■ **Required work**: Output every line of the data exactly as it appears.

■ **Recorded information**:
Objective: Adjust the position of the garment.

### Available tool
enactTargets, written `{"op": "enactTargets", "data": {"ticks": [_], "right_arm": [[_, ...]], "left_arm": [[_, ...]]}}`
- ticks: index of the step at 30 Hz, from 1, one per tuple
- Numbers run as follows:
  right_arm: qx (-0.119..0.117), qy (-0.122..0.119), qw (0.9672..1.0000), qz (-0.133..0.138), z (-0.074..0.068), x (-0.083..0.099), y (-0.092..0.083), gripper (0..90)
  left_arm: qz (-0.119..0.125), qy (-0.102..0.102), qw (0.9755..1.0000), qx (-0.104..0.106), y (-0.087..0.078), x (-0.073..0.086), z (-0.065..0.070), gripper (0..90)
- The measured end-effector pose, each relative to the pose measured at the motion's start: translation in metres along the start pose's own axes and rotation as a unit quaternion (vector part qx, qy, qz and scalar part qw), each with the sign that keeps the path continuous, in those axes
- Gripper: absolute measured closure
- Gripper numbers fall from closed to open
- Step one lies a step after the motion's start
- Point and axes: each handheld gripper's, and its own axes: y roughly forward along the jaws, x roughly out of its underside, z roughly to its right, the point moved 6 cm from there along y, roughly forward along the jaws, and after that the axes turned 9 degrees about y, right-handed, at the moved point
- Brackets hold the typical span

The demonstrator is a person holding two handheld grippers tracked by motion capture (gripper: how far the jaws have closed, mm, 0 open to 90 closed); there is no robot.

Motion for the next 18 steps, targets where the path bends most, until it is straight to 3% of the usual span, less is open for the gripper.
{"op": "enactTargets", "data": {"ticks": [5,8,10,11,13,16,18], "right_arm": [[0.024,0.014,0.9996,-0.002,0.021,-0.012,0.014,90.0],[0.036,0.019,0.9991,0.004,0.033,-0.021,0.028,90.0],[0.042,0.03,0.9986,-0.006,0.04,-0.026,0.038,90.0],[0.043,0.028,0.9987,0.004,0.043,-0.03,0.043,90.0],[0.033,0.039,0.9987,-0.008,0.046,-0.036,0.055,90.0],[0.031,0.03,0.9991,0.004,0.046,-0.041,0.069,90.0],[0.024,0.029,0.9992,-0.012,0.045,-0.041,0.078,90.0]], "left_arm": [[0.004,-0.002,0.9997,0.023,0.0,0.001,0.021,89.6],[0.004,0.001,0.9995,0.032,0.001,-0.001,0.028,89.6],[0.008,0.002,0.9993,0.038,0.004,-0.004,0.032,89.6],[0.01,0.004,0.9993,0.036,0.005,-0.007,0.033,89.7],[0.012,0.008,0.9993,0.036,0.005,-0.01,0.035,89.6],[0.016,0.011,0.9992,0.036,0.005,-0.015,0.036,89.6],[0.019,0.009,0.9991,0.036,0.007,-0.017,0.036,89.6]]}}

■ **Completed task**:
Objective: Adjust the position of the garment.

### Available tool
enactTargets, written `{"op": "enactTargets", "data": {"ticks": [_], "right_arm": [[_, ...]], "left_arm": [[_, ...]]}}`
- ticks: index of the step at 30 Hz, from 1, one per tuple
- Numbers run as follows:
  right_arm: qx (-0.119..0.117), qy (-0.122..0.119), qw (0.9672..1.0000), qz (-0.133..0.138), z (-0.074..0.068), x (-0.083..0.099), y (-0.092..0.083), gripper (0..90)
  left_arm: qz (-0.119..0.125), qy (-0.102..0.102), qw (0.9755..1.0000), qx (-0.104..0.106), y (-0.087..0.078), x (-0.073..0.086), z (-0.065..0.070), gripper (0..90)
- The measured end-effector pose, each relative to the pose measured at the motion's start: translation in metres along the start pose's own axes and rotation as a unit quaternion (vector part qx, qy, qz and scalar part qw), each with the sign that keeps the path continuous, in those axes
- Gripper: absolute measured closure
- Gripper numbers fall from closed to open
- Step one lies a step after the motion's start
- Point and axes: each handheld gripper's, and its own axes: y roughly forward along the jaws, x roughly out of its underside, z roughly to its right, the point moved 6 cm from there along y, roughly forward along the jaws, and after that the axes turned 9 degrees about y, right-handed, at the moved point
- Brackets hold the typical span

The demonstrator is a person holding two handheld grippers tracked by motion capture (gripper: how far the jaws have closed, mm, 0 open to 90 closed); there is no robot.

Motion for the next 18 steps, targets where the path bends most, until it is straight to 3% of the usual span, less is open for the gripper.
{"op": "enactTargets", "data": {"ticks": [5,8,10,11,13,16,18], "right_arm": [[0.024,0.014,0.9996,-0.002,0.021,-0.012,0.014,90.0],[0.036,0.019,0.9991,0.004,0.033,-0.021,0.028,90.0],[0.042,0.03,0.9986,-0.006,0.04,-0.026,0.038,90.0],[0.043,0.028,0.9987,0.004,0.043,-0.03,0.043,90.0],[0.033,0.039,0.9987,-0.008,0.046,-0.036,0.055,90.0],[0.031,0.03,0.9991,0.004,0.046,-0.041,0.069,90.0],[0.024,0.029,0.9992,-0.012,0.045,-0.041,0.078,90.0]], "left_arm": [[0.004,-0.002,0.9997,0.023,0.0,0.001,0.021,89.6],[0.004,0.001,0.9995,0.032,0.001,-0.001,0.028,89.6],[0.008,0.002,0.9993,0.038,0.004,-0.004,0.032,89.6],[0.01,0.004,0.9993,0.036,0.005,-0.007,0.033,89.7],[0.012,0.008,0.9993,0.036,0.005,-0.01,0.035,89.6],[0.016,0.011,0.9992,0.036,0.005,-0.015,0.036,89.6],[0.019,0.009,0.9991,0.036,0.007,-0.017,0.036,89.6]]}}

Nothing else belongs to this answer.